Task prompt
Leaving out pictures, output exactly the lines below from the one that has "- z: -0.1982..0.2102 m" through the one that has "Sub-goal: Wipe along", and nothing else.

Supplied data
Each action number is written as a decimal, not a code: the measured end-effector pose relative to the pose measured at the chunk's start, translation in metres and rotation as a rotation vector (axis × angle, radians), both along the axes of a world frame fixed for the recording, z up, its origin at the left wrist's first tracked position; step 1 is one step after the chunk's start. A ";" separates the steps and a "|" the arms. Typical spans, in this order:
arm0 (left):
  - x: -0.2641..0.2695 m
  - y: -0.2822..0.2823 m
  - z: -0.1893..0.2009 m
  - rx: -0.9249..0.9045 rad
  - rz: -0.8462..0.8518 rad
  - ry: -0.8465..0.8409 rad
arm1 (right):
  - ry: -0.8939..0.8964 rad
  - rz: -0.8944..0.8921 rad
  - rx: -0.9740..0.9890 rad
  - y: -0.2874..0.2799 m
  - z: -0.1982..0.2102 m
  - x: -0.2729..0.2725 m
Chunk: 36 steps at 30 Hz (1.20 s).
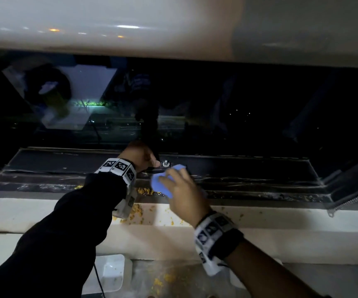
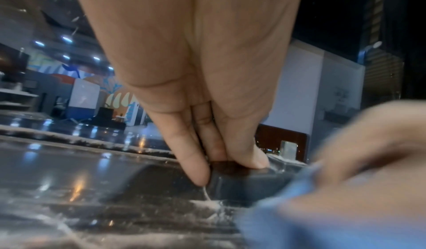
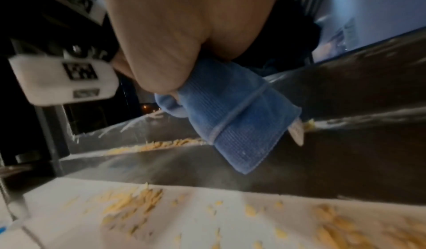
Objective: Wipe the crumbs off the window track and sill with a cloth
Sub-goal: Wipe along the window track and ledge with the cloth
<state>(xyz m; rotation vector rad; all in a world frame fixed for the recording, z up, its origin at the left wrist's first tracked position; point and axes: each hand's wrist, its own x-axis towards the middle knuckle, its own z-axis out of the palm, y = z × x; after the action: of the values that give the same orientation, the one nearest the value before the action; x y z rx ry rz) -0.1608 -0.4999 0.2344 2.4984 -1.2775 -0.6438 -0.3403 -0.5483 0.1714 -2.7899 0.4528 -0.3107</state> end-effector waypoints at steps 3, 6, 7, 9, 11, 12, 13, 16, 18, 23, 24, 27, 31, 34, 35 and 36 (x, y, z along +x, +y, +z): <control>0.001 0.001 -0.002 0.012 0.009 0.000 | 0.055 0.001 -0.047 0.010 -0.004 0.014; 0.001 0.004 -0.004 -0.004 0.027 0.009 | 0.034 -0.021 -0.039 -0.013 -0.007 -0.011; 0.001 0.004 -0.005 -0.018 0.032 0.018 | 0.022 -0.032 -0.021 -0.024 -0.007 -0.024; 0.000 0.003 -0.006 -0.019 0.039 0.024 | 0.002 -0.043 -0.019 -0.044 -0.006 -0.045; -0.003 0.002 -0.004 0.004 0.041 0.007 | -0.026 -0.114 -0.002 -0.049 -0.003 -0.046; -0.004 0.001 -0.004 0.008 0.043 -0.002 | -0.062 -0.138 0.032 -0.044 -0.002 -0.039; -0.004 0.000 -0.003 0.007 0.046 -0.005 | -0.094 -0.134 0.066 -0.035 0.001 -0.028; -0.005 0.000 -0.003 -0.001 0.040 -0.007 | -0.142 -0.034 0.042 -0.020 -0.007 -0.010; -0.003 0.002 -0.006 -0.003 0.039 -0.001 | -0.168 0.014 0.073 -0.038 -0.014 -0.028; 0.002 0.002 -0.012 -0.002 0.038 -0.018 | -0.210 -0.158 0.128 -0.099 -0.011 -0.092; 0.002 0.001 -0.012 0.005 0.037 -0.027 | -0.260 -0.208 0.195 -0.110 -0.005 -0.098; 0.004 0.004 -0.017 -0.008 0.040 -0.043 | -0.386 -0.484 0.193 -0.137 0.007 -0.099; 0.006 0.004 -0.021 -0.012 0.046 -0.039 | -0.141 -0.620 0.043 -0.121 -0.021 -0.066; 0.008 0.004 -0.024 -0.048 0.069 -0.028 | -0.158 -0.435 0.022 -0.067 -0.045 -0.042; 0.008 0.004 -0.025 -0.059 0.077 -0.024 | -0.186 -0.388 0.058 -0.053 -0.045 -0.039; 0.007 0.004 -0.025 -0.066 0.081 -0.022 | -0.220 -0.306 0.106 -0.043 -0.040 -0.039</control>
<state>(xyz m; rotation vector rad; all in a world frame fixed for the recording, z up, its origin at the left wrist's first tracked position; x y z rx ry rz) -0.1538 -0.4958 0.2097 2.4953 -1.1784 -0.5485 -0.3796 -0.5910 0.1318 -2.5421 0.8163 -0.6339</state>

Task solution
  - z: -0.1982..0.2102 m
  - x: -0.2729..0.2725 m
Chunk: 36 steps at 30 Hz (1.20 s).
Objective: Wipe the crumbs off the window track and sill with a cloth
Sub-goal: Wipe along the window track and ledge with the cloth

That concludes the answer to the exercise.